As required by the Dodd-Frank Act, the largest U.S. banks have submitted resolution plans (aka living wills) to the federal government describing their strategy for rapid and orderly resolution in the event of bankruptcy. The banks now await “credibility letters” from the government, which will signal what regulators consider to be an acceptable resolution strategy. A minimalist approach is not likely to be adequate. In 2013, institutions in the second wave of resolution plan submissions, including the growing mid-tier, can benefit from lessons being learned now by larger banks.
The purpose of the resolution plans is to help prevent a replay of the turmoil that followed the 2008 financial crisis by ensuring that distressed institutions have a strategy for rapid and orderly resolution in the event of bankruptcy.
Each plan, commonly referred to as a living will, is intended to provide transparency regarding organizational structure, critical operations and interdependencies within the organization. That’s no simple task given the complexity of maintaining the day-to-day operations of a large financial institution. An institution can comprise a web of different legal entities, business units and international operations, creating many potential barriers to implementing an effective resolution plan. And the consequences of noncompliance could be severe— strong regulatory scrutiny or a possible breakup of an institution if a resolution plan is not acceptable to regulators.

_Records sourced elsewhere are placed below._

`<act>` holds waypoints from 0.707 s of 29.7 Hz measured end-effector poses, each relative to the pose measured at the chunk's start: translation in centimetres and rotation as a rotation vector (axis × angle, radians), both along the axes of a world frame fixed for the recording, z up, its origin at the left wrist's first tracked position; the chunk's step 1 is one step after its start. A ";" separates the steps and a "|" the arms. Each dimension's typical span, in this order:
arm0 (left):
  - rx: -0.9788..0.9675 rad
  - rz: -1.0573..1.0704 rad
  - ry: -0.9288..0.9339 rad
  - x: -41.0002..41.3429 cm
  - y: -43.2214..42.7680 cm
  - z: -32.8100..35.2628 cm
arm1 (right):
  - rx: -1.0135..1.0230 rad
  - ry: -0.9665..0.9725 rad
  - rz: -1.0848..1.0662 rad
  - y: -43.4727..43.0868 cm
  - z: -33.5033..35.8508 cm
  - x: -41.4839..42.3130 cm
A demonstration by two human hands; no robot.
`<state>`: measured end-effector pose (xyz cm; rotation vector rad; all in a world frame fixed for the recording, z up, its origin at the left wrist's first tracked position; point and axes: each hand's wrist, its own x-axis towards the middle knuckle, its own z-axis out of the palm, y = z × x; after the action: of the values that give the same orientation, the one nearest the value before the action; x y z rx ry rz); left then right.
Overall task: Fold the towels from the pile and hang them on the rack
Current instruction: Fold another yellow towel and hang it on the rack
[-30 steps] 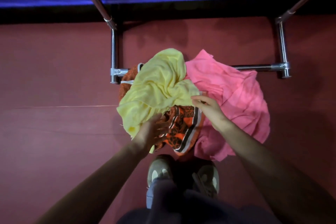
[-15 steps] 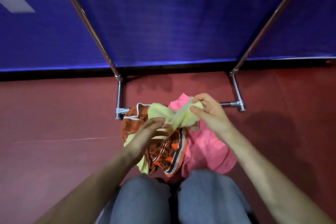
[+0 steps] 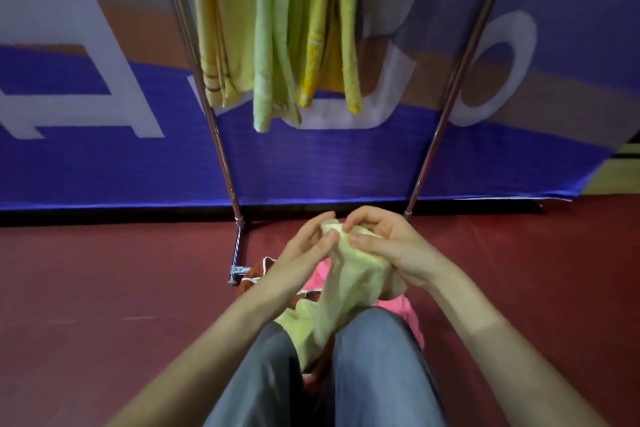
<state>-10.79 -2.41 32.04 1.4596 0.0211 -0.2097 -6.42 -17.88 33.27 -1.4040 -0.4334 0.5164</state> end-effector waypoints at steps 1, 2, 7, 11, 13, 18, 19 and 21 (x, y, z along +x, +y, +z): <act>0.003 -0.003 -0.020 -0.7 0.0 0.6 | 0.004 -0.016 -0.004 -0.1 0.8 -0.7; -0.007 -0.019 -0.025 -1.5 0.0 1.2 | 0.006 -0.046 -0.006 -0.4 1.5 -1.4; -0.152 -0.086 -0.008 -4.1 1.4 3.4 | -0.025 -0.159 -0.020 -1.3 4.7 -3.4; -0.075 -0.032 -0.056 -4.9 2.5 4.5 | -0.055 -0.174 -0.003 -1.8 5.8 -4.0; 0.018 0.040 -0.146 -6.4 3.4 6.0 | -0.144 -0.210 0.030 -1.9 6.4 -5.5; 0.197 0.017 -0.286 -7.7 4.7 10.4 | -0.398 -0.286 0.135 -1.9 6.5 -6.3; 0.234 0.017 -0.304 -7.7 4.9 10.6 | -0.441 -0.312 0.144 -2.0 6.5 -6.4; 0.287 0.039 -0.332 -8.5 5.5 11.7 | -0.506 -0.357 0.156 -1.9 6.5 -6.6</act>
<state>-19.24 3.10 43.72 1.7629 -0.1968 0.0736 -13.04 -19.80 39.73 -1.9741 -0.7389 0.5232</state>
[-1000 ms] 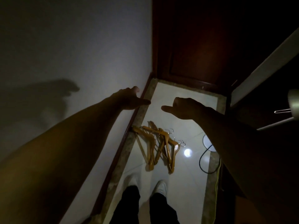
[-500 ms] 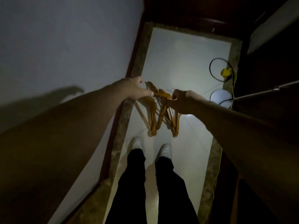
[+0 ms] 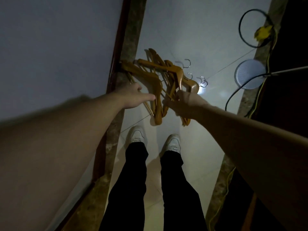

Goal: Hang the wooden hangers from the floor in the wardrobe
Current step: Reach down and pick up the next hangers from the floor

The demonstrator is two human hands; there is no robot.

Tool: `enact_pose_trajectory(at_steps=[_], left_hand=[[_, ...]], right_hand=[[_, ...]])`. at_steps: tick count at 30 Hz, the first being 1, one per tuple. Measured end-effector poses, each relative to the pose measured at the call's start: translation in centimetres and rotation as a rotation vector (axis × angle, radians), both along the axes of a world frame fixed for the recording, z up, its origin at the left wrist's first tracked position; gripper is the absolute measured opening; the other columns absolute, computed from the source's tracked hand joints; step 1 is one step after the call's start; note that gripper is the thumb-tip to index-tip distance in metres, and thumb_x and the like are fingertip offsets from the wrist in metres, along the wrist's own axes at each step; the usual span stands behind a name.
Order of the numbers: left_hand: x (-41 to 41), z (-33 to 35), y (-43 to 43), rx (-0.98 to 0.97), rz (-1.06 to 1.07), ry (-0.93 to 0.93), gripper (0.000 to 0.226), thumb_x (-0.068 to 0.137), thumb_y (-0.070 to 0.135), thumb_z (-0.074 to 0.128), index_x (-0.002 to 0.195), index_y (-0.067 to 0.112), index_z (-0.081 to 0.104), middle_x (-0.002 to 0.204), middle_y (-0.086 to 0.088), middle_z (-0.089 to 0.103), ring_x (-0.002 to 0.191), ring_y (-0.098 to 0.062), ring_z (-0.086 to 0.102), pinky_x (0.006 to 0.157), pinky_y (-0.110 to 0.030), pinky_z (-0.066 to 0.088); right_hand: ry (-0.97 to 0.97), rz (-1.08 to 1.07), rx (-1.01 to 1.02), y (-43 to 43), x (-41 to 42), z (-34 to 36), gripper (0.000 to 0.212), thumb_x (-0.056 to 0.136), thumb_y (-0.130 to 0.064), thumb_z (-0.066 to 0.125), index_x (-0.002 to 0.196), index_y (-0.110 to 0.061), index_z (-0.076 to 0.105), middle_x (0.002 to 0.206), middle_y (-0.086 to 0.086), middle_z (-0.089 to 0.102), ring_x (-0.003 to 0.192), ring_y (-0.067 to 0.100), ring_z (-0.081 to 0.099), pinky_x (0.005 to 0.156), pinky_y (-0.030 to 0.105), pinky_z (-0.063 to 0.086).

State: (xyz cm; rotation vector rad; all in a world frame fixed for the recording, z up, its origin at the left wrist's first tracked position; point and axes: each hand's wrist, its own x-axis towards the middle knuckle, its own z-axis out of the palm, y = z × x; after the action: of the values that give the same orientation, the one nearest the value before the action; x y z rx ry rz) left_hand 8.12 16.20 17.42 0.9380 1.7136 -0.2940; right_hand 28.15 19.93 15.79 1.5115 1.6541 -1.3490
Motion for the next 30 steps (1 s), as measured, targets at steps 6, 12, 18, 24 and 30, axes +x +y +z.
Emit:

An orderly resolution strategy must be built on a credible, actionable plan that specifies which entities are preserved, which are unwound, and, most importantly, how the institution plans to go about the process. Fulfilling this mandate requires developing a legal entity framework that supports a viable business model, doesn’t complicate resolution, and protects the firm’s best experts, technology, data centers and real estate in an entity that can remain through bankruptcy.
Some institutions view compliance with the resolution requirements as largely a documentation task. However, this approach has potentially serious shortcomings, in particular failing to adequately describe how the resolution process will be conducted. Forward-thinking banks recognize that an orderly resolution strategy must be built on a credible, actionable plan that specifies which entities are preserved, which are unwound, and, most importantly, how the institution plans to go about the process. And they are using the regulatory mandate as an opportunity to rationalize and streamline their organizations.